= Entries taken from a collection =
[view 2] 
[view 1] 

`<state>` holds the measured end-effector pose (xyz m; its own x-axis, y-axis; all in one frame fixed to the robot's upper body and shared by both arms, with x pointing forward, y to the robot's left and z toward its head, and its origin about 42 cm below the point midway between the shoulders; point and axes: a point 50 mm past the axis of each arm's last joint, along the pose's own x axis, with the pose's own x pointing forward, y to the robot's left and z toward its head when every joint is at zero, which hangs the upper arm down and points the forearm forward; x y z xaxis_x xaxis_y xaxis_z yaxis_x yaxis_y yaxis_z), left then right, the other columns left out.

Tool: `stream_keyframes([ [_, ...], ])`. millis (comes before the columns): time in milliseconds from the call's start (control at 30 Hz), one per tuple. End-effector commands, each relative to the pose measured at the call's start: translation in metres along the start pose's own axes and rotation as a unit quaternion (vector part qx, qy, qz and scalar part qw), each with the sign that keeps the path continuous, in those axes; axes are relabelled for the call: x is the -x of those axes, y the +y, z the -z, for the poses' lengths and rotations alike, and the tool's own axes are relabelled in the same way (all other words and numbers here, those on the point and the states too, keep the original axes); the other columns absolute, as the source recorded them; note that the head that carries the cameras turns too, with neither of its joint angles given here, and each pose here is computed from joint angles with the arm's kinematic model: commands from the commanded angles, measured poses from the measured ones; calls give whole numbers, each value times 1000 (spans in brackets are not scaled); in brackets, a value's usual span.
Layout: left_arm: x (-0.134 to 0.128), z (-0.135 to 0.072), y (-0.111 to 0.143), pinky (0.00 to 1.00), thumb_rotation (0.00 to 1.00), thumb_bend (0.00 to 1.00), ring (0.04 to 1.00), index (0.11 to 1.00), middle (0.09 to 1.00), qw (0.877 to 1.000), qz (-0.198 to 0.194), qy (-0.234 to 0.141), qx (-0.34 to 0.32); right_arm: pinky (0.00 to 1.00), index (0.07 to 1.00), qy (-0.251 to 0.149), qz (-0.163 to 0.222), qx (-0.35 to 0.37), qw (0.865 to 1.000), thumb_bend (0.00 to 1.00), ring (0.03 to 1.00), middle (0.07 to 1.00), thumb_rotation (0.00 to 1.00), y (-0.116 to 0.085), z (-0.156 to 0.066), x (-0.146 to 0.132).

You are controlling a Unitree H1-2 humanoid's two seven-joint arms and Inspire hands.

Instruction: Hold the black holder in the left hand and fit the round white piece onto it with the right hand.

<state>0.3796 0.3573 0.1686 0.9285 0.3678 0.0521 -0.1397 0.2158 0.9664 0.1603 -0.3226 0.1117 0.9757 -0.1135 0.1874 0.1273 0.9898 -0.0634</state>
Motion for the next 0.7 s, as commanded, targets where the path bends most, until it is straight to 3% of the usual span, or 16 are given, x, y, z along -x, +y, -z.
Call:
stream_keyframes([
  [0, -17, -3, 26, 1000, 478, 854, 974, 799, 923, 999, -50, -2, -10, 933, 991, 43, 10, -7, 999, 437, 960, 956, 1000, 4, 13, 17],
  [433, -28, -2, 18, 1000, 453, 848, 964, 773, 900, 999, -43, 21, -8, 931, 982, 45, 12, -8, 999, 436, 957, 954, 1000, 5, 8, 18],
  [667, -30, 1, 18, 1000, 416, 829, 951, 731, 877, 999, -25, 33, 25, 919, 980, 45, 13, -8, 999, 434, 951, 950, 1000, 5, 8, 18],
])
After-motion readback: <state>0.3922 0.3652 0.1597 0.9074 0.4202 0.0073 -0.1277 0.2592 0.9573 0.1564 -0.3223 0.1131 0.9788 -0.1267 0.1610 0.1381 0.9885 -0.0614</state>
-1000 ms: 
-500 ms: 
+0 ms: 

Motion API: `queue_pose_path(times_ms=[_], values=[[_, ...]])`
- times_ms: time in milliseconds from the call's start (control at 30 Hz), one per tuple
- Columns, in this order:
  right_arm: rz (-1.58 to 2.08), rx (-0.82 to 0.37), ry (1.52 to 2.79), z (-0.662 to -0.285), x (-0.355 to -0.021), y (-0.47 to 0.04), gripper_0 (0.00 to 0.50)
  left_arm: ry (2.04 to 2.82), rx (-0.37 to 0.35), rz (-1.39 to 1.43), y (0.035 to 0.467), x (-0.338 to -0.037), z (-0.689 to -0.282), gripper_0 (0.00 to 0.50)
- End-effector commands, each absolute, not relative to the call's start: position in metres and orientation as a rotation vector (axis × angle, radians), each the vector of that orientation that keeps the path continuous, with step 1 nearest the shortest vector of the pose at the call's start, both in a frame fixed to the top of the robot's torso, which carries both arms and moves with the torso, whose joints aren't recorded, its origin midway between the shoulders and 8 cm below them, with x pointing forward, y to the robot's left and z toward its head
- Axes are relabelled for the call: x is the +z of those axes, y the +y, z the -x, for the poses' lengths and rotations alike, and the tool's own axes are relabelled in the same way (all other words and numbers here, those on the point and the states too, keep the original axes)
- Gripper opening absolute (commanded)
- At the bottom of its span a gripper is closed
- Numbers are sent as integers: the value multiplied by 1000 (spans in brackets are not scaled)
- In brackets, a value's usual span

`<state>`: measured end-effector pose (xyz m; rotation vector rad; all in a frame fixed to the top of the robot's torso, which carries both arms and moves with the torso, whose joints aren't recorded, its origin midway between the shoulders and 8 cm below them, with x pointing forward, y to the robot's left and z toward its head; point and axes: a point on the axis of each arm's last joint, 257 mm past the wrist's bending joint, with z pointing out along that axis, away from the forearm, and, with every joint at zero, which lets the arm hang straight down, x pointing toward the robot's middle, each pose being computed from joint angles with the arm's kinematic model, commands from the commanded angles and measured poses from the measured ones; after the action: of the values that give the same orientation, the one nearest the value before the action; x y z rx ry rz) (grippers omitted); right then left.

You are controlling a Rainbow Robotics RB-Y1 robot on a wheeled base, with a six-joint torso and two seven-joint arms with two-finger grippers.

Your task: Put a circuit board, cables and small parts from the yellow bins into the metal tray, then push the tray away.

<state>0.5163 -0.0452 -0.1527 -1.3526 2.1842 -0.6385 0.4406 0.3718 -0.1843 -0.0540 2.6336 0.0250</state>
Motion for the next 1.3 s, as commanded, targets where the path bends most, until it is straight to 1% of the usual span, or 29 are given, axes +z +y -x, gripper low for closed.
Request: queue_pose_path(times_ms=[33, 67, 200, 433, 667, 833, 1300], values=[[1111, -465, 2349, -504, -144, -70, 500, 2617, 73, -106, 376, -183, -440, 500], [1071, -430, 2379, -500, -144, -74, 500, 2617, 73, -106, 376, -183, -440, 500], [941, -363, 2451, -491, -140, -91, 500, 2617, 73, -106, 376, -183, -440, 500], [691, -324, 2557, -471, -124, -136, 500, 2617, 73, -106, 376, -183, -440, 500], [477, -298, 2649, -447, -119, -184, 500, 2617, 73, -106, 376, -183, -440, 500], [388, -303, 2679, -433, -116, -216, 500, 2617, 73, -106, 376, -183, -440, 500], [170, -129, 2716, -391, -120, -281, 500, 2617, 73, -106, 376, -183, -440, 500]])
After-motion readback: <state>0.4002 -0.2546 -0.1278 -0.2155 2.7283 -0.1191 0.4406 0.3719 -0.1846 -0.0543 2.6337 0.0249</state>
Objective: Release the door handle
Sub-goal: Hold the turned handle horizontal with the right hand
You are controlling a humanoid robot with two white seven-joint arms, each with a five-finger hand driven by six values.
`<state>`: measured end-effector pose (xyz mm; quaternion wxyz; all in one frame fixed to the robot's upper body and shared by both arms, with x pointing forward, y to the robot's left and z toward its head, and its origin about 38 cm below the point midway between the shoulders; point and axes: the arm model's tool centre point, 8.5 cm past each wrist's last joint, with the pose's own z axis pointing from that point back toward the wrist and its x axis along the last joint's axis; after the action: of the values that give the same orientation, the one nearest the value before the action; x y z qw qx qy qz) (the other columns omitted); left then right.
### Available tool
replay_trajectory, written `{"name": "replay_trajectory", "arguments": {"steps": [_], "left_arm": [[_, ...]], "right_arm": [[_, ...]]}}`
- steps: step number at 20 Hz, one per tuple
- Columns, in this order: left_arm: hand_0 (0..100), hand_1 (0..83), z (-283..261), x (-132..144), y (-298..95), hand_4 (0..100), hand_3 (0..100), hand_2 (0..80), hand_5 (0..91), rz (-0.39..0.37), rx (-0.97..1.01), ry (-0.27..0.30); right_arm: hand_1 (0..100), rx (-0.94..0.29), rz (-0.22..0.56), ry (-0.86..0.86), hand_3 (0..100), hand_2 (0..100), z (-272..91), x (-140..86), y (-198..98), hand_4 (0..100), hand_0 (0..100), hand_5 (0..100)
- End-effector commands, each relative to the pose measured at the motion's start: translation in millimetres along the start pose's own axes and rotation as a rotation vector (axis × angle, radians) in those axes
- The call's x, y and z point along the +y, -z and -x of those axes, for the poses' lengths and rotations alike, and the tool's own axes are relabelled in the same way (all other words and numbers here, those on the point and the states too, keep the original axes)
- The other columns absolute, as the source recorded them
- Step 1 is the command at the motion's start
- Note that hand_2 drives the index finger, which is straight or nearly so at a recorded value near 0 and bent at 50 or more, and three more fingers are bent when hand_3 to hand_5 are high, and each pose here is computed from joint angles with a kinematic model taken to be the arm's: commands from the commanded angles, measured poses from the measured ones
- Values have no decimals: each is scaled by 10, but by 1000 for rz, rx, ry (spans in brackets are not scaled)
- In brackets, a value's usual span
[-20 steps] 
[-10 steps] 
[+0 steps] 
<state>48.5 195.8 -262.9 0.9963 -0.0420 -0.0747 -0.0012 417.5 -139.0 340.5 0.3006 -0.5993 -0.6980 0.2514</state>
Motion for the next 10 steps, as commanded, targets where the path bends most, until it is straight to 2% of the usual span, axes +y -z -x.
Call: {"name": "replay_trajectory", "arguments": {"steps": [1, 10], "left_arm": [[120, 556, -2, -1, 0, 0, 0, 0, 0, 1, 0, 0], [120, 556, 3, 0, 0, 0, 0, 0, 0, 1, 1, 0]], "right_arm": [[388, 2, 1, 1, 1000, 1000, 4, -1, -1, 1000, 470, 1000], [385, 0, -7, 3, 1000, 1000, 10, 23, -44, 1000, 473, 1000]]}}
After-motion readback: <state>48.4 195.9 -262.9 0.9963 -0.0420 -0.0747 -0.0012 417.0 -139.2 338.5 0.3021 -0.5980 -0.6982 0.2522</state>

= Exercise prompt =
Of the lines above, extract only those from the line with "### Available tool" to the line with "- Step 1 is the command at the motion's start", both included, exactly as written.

= Written response =
### Available tool
replay_trajectory, written `{"name": "replay_trajectory", "arguments": {"steps": [_], "left_arm": [[_, ...]], "right_arm": [[_, ...]]}}`
- steps: step number at 20 Hz, one per tuple
- Columns, in this order: left_arm: hand_0 (0..100), hand_1 (0..83), z (-283..261), x (-132..144), y (-298..95), hand_4 (0..100), hand_3 (0..100), hand_2 (0..80), hand_5 (0..91), rz (-0.39..0.37), rx (-0.97..1.01), ry (-0.27..0.30); right_arm: hand_1 (0..100), rx (-0.94..0.29), rz (-0.22..0.56), ry (-0.86..0.86), hand_3 (0..100), hand_2 (0..100), z (-272..91), x (-140..86), y (-198..98), hand_4 (0..100), hand_0 (0..100), hand_5 (0..100)
- End-effector commands, each relative to the pose measured at the motion's start: translation in millimetres along the start pose's own axes and rotation as a rotation vector (axis × angle, radians) in those axes
- The call's x, y and z point along the +y, -z and -x of those axes, for the poses' lengths and rotations alike, and the tool's own axes are relabelled in the same way (all other words and numbers here, those on the point and the states too, keep the original axes)
- The other columns absolute, as the source recorded them
- Step 1 is the command at the motion's start

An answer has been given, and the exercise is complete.